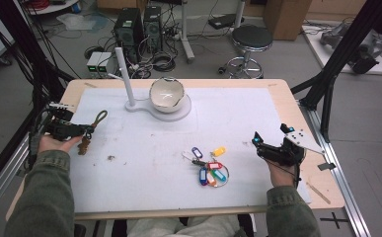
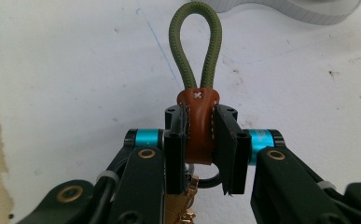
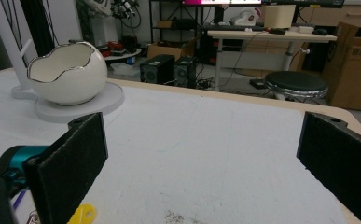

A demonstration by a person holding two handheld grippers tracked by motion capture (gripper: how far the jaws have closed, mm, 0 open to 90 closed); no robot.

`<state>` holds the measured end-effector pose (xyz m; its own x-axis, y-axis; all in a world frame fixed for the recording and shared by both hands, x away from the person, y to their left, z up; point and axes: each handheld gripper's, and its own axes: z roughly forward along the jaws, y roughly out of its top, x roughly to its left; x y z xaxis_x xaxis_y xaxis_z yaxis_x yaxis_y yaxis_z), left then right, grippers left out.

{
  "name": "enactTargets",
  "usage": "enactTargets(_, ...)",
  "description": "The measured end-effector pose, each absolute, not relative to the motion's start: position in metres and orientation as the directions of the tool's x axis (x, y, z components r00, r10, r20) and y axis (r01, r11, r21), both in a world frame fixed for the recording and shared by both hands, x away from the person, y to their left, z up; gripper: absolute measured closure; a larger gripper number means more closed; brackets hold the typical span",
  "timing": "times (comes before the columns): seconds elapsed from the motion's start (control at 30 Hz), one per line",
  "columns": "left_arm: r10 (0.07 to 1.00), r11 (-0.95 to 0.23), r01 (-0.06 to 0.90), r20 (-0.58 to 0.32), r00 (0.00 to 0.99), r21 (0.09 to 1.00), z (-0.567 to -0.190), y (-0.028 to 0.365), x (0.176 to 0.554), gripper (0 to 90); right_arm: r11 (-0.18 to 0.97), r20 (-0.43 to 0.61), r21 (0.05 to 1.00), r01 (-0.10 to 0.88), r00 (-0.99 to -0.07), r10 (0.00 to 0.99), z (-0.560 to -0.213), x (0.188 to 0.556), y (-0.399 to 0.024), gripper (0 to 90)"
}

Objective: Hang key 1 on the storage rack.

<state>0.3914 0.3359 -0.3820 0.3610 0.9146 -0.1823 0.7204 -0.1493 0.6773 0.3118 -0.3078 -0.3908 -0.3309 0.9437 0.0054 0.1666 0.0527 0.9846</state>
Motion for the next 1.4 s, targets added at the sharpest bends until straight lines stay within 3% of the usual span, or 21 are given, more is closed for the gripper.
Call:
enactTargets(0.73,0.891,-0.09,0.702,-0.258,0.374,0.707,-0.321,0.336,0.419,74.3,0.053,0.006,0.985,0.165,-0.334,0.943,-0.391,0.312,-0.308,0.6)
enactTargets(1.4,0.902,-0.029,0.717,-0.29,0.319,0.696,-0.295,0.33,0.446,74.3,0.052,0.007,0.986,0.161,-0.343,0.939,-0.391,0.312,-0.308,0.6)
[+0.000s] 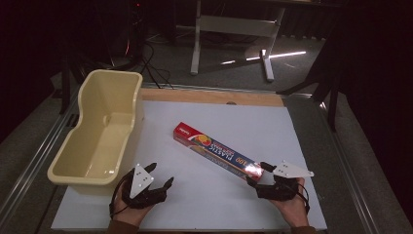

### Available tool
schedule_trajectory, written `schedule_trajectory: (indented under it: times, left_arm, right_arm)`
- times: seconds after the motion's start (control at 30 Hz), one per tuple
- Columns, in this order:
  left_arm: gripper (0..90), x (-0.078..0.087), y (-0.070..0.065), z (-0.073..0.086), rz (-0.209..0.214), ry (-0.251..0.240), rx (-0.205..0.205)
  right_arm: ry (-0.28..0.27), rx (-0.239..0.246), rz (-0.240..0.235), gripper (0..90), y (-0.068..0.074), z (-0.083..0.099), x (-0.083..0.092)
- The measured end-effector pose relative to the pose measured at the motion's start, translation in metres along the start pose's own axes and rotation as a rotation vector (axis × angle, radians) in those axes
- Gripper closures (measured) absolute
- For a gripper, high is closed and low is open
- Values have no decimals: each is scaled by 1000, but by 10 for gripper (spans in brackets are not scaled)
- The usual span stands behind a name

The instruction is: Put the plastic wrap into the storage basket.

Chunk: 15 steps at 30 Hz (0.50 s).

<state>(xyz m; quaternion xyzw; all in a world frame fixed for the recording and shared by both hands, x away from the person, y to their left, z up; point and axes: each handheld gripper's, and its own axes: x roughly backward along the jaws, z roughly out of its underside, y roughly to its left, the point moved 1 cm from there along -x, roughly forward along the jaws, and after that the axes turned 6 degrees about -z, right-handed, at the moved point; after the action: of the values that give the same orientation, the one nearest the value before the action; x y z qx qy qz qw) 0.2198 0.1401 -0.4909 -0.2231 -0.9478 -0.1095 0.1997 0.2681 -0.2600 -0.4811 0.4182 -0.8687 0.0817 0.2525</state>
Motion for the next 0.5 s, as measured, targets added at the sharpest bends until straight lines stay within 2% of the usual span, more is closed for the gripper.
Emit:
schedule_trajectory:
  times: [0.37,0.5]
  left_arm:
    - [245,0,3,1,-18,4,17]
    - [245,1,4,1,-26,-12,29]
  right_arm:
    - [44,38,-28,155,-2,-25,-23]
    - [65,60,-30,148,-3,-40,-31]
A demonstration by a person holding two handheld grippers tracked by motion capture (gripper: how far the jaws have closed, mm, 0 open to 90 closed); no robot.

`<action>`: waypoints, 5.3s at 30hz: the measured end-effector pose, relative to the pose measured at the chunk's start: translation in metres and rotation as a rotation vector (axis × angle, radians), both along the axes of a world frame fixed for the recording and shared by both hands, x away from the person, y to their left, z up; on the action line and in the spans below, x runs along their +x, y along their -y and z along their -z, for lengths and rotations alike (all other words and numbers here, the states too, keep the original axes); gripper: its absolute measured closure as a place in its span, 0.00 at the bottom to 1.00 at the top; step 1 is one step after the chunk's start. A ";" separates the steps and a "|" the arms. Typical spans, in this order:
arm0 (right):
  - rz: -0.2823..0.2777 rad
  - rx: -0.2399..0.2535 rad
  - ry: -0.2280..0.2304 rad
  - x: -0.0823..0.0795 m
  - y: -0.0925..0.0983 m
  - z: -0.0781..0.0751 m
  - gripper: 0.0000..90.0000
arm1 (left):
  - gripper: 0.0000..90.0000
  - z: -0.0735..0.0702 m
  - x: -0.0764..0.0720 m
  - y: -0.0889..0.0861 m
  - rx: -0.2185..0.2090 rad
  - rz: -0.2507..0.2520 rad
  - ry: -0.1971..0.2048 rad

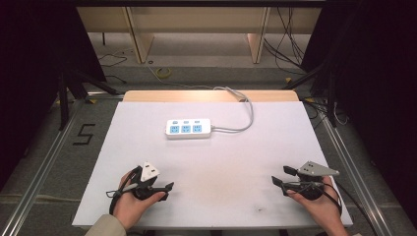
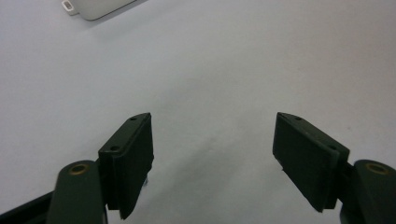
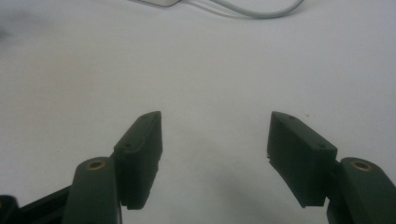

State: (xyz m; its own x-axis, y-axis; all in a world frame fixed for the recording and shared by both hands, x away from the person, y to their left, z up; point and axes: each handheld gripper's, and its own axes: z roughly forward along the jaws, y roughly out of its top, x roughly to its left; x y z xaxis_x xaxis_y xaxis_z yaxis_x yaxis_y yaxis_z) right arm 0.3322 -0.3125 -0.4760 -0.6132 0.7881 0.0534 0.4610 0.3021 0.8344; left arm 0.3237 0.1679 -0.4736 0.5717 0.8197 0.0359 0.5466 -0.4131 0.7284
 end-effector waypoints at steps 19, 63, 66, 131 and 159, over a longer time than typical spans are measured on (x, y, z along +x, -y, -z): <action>-0.008 -0.021 0.022 -0.001 -0.003 -0.002 0.40 | 0.99 -0.007 0.003 -0.003 0.094 -0.005 0.014; -0.019 -0.018 0.027 0.000 -0.007 -0.002 0.37 | 1.00 -0.033 0.067 0.031 0.075 -0.001 -0.056; -0.021 -0.018 0.025 0.000 -0.007 -0.001 0.37 | 1.00 -0.033 0.071 0.032 0.076 0.001 -0.052; -0.044 -0.009 0.002 -0.005 -0.011 0.002 0.36 | 1.00 -0.048 0.147 0.068 0.156 0.024 -0.060; -0.046 -0.009 0.005 -0.005 -0.011 0.001 0.36 | 1.00 -0.050 0.171 0.081 0.190 0.032 -0.037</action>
State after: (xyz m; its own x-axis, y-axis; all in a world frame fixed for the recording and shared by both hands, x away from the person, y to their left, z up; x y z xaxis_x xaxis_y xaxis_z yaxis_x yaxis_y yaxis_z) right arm 0.3270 -0.3011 -0.4773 -0.6490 0.7596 0.0435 0.4423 0.3301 0.8339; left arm 0.4945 0.0871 -0.4240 0.6009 0.7818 0.1664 0.5562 -0.5585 0.6153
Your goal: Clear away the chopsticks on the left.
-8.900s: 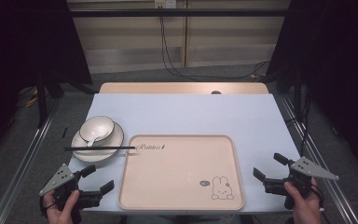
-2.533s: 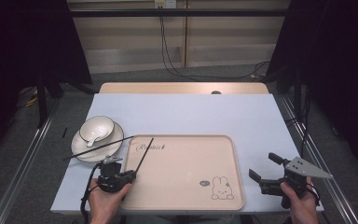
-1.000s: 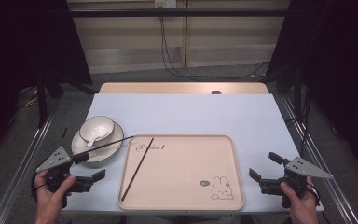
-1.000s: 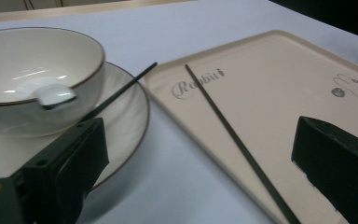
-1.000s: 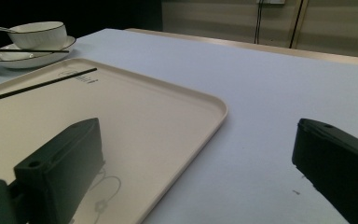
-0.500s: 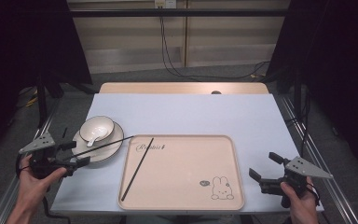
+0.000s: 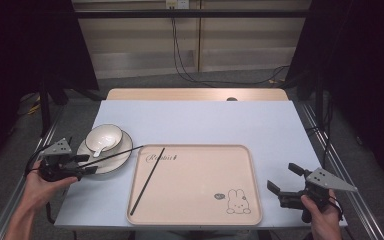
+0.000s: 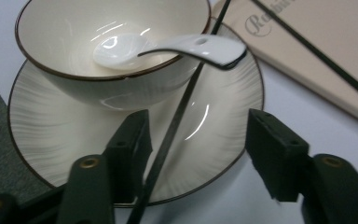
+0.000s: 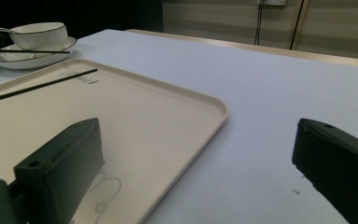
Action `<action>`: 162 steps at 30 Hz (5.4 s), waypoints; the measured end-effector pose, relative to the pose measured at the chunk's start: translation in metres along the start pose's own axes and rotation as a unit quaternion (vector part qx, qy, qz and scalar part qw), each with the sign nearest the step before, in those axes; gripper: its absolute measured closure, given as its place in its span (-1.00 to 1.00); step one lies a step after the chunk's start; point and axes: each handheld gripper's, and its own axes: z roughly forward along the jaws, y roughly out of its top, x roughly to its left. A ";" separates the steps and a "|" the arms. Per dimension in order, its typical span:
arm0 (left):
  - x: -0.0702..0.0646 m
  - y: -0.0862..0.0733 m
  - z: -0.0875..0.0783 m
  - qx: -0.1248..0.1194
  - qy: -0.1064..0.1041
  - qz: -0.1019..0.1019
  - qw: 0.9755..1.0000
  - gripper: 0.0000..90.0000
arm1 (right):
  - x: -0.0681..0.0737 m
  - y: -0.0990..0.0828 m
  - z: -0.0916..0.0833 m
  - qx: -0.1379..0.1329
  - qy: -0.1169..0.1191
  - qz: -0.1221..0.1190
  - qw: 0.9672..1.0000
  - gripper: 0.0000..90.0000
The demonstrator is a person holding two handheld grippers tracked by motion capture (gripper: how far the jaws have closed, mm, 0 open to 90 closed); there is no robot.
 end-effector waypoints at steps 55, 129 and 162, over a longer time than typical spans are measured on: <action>-0.017 0.019 0.008 0.024 -0.059 -0.021 0.998 0.91 | 0.000 0.000 0.000 -0.003 0.001 0.000 1.000 -0.96; -0.168 0.064 0.069 -0.007 0.060 -0.232 0.971 0.91 | 0.002 0.001 0.001 -0.002 0.009 -0.006 1.000 -0.96; -0.183 0.055 0.102 0.053 0.071 -0.219 0.972 0.78 | 0.003 0.000 0.001 0.000 0.012 -0.007 1.000 -0.96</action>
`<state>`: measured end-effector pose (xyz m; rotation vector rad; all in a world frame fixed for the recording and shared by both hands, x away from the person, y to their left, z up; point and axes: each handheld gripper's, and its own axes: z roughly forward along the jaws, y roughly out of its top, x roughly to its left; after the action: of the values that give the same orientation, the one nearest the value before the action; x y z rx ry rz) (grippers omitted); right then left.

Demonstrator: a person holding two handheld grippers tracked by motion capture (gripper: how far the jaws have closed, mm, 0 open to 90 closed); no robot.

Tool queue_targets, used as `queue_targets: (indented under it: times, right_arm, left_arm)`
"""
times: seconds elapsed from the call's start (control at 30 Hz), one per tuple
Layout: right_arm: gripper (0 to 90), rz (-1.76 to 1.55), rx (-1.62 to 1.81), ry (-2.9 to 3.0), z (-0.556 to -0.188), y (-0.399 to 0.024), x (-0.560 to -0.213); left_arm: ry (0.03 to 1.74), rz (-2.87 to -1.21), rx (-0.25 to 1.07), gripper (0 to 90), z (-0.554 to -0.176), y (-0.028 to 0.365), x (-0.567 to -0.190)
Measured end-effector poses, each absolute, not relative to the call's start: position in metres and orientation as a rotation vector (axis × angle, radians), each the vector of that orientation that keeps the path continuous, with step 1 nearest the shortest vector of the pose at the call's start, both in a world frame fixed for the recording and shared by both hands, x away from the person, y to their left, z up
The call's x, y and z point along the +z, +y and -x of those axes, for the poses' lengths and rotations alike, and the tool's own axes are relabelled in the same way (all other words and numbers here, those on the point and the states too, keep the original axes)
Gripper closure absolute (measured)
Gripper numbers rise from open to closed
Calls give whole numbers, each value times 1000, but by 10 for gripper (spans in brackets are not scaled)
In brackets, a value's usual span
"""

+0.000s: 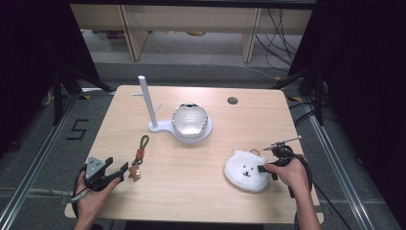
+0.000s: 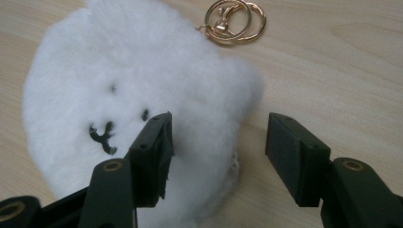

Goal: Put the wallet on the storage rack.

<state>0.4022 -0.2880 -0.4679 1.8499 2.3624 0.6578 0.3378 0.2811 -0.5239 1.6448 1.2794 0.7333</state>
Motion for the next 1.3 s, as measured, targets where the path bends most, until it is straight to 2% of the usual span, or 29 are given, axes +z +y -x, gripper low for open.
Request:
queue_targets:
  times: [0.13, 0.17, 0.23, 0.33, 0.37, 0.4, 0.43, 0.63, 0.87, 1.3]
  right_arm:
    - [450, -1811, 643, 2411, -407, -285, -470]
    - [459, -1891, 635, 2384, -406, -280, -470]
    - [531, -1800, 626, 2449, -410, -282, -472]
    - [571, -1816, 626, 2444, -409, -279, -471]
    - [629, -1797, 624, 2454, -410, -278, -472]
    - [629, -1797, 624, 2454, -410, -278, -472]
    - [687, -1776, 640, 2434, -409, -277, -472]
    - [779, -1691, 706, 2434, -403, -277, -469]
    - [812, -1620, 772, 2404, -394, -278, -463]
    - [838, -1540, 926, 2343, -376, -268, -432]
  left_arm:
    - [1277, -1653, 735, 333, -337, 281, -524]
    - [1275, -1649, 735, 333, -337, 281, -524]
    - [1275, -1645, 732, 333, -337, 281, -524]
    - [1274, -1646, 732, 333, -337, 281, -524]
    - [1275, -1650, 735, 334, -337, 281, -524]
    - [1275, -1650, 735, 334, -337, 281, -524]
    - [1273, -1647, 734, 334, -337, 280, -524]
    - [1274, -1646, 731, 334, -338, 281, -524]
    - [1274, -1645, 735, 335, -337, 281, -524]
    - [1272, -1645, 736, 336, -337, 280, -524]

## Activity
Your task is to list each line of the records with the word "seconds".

## Response area
  "timing": "times (comes before the columns): seconds elapsed from the motion's start (control at 30 Hz), one per line",
- times: seconds after the motion's start (control at 30 Hz), one per tuple
times: seconds elapsed from the call's start (control at 30 Hz), one per tuple

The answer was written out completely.